Hl. John Henry Newman

Als Christus vor Pilatus stand, weigerte er sich, für sich selbst Zeugnis abzulegen oder zu sagen, wer er war und woher er kam. Er war unter seinen Zeitgenossen „wie einer, der bedient“ (vgl. Lk 22,27). Offenbar wurde den Aposteln erst nach seiner Auferstehung – besonders nach seiner Himmelfahrt, als der Heilige Geist herabkam – klar, wer da bei ihnen gewesen war.

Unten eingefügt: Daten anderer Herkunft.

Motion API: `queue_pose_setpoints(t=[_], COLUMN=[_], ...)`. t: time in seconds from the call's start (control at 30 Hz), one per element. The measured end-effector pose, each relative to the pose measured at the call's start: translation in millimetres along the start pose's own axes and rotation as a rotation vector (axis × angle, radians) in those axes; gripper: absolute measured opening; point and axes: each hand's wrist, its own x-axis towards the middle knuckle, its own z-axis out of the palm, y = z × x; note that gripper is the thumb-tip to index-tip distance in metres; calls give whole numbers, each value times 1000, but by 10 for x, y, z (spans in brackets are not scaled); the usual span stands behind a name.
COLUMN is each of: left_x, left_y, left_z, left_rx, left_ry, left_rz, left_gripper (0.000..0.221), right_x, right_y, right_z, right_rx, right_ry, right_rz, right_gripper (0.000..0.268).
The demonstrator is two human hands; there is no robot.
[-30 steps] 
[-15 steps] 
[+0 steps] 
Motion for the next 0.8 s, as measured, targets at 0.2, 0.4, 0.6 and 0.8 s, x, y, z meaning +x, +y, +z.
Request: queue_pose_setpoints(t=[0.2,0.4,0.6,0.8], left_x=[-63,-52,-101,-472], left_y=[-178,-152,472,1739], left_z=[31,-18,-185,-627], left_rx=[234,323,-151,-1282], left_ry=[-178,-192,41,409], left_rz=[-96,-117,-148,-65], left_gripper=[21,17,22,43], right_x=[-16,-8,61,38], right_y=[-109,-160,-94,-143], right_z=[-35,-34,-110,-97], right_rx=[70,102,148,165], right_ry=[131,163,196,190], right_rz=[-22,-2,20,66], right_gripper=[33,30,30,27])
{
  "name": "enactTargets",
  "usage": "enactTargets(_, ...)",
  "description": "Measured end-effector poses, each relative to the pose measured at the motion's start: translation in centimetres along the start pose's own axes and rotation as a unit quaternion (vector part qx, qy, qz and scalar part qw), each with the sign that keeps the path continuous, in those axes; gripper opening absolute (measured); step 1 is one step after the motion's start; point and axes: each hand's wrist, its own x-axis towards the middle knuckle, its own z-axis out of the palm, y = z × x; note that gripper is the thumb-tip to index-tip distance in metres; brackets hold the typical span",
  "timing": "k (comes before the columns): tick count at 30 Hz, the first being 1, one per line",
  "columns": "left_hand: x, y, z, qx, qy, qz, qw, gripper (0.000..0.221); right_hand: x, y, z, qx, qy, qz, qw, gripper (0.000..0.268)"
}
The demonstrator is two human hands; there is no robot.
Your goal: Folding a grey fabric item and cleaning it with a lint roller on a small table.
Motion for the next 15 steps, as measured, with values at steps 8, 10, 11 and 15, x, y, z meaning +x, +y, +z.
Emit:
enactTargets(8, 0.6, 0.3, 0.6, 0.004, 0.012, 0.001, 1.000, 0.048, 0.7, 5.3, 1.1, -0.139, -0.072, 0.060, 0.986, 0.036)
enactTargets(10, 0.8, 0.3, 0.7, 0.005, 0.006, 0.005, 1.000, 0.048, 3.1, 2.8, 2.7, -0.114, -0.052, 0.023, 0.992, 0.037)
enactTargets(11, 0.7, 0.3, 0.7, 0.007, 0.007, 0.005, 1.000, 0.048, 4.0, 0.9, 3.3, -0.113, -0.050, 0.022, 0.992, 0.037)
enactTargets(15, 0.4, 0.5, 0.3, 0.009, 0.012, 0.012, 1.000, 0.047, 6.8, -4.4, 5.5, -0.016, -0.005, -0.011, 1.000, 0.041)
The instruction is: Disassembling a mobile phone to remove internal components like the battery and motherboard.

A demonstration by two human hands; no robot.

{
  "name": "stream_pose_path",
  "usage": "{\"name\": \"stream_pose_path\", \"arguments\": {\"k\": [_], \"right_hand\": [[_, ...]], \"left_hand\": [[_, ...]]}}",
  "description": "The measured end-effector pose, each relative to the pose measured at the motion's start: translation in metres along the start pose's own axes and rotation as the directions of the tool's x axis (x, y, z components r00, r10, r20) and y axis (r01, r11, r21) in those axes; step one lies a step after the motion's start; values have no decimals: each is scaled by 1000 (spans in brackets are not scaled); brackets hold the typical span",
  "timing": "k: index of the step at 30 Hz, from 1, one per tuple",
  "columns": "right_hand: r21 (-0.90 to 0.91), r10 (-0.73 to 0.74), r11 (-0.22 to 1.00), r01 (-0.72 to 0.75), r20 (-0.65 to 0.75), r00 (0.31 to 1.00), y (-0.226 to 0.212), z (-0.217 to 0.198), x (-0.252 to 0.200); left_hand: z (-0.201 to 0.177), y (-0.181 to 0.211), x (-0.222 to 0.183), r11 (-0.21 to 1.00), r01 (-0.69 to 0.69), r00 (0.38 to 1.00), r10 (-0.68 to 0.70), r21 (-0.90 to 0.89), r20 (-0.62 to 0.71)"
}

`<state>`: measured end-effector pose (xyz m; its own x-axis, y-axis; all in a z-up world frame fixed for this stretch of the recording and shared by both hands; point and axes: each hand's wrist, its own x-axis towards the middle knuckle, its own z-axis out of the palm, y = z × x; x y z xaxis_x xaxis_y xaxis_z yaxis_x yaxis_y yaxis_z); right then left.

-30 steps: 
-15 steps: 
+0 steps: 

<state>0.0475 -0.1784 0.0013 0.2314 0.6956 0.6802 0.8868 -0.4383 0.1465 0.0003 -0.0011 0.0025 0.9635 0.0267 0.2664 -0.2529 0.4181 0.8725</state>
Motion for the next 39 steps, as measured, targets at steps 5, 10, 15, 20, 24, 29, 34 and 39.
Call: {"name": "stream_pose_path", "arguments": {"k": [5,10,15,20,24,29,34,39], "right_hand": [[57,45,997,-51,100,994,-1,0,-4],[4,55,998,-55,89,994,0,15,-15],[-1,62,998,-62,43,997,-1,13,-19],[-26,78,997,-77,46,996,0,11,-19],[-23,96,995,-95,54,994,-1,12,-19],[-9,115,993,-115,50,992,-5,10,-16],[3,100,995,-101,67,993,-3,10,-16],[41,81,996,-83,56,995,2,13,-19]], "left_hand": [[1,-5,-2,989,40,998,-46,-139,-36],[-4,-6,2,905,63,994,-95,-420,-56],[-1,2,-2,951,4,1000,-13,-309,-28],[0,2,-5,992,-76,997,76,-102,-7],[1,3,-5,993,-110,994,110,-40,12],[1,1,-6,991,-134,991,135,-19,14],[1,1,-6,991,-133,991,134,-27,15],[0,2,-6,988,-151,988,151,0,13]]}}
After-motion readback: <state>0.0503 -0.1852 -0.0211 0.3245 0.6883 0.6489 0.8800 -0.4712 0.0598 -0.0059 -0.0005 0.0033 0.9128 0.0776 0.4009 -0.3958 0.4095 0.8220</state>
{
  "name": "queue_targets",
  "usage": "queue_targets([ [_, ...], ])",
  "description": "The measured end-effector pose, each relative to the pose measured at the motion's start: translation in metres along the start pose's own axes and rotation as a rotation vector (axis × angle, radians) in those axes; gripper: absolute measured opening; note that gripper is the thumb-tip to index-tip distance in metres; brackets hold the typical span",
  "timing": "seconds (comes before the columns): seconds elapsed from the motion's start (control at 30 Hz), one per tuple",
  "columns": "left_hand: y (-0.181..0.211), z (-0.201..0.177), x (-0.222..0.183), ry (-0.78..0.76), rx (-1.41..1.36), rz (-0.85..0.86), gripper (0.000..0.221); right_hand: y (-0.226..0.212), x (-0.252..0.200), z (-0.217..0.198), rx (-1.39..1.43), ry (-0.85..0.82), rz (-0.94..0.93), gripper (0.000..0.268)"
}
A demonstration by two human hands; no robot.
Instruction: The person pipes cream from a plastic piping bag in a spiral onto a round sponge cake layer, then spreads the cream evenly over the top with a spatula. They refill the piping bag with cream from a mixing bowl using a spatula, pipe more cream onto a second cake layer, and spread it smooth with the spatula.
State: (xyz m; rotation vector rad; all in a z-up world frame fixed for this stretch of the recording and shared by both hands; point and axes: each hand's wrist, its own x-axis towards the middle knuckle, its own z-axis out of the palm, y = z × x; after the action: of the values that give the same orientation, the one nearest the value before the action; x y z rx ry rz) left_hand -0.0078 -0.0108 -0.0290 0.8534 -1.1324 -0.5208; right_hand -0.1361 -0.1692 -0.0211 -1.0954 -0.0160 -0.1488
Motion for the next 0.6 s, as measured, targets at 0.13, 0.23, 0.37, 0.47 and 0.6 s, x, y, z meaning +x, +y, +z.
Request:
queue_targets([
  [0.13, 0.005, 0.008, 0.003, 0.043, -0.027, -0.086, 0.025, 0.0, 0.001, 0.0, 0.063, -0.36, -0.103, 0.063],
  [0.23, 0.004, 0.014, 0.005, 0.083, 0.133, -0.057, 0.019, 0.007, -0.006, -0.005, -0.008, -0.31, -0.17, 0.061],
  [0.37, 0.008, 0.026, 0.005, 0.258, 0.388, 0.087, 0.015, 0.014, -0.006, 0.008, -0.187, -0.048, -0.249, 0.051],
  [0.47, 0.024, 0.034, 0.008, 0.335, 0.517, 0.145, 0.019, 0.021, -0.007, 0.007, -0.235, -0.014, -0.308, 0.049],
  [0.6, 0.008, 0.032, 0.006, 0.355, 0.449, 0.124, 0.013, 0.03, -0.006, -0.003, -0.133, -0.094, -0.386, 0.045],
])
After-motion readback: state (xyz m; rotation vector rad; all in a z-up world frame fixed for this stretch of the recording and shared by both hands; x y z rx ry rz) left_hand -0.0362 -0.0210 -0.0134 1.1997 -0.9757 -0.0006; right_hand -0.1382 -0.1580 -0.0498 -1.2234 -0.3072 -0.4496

Als alles vorbei war, wussten sie es, aber zu diesem Zeitpunkt noch nicht. Hier sehen wir, wie ich glaube, die Spur eines allgemeinen Grundsatzes, dem wir sowohl in der Heiligen Schrift als auch in der Welt immer wieder begegnen: Gottes Gegenwart wird nicht in dem Augenblick wahrgenommen, in dem sie uns begegnet, sondern erst nachher, wenn wir auf das zurückblicken, was geschehen und vorbei ist. […] Es widerfahren uns angenehme oder schmerzliche Dinge; wir wissen nicht, was sie bedeuten, wir erkennen nicht die Hand Gottes in ihnen. Wenn wir wirklich Glauben haben, bekennen wir, was wir nicht sehen, und nehmen alles, was geschieht, als von ihm kommend an; ob wir es aber nun in gläubiger Haltung annehmen oder nicht, wir haben auf jeden Fall keine andere Möglichkeit, als es anzunehmen. Wir erkennen nichts. Wir verstehen nicht, warum die Dinge so kommen, oder in welche Richtung sie gehen. Jakob rief bei einer Gelegenheit aus: „Alles ist gegen mich!“ (vgl. Gen 42,36), und so schien es auch zu sein. [… ] Und doch wirkten alle diese Dinge zum Guten. Oder verfolgt das Schicksal des bevorzugten und heiligen Jünglings, der ihm als erster genommen wurde: von seinen Brüdern an Fremde verkauft, nach Ägypten verschleppt, in eine sehr gefährliche Versuchung gelockt, die zwar überwunden, aber nicht belohnt wurde, ins Gefängnis geworfen, so dass die Eisenketten bis in seine Seele drangen, dort wartend, bis der Herr gnädig sein und „vom Himmel herabschauen“ (vgl. Jes 63,15) würde; aber warten – warum? Und wie lange? Immer wieder heißt es in der heiligen Erzählung: „Der Herr war mit Josef“ […]. Erst im Nachhinein erkannte er, was damals so rätselhaft war: „Gott aber hat mich vor euch hergeschickt“, sagte er zu seinen Brüdern, „um euer Leben zu erhalten. Nicht ihr habt mich hierher gesandt, sondern Gott“ (vgl. Gen 45,7-8). […] Welch wunderbare Vorsehung, die so still und doch so wirksam, so beständig und unfehlbar ist! Sie ist es, die Satans Macht außer Kraft setzt. Der kann in dem, was vor sich geht, die Hand Gottes nicht erkennen.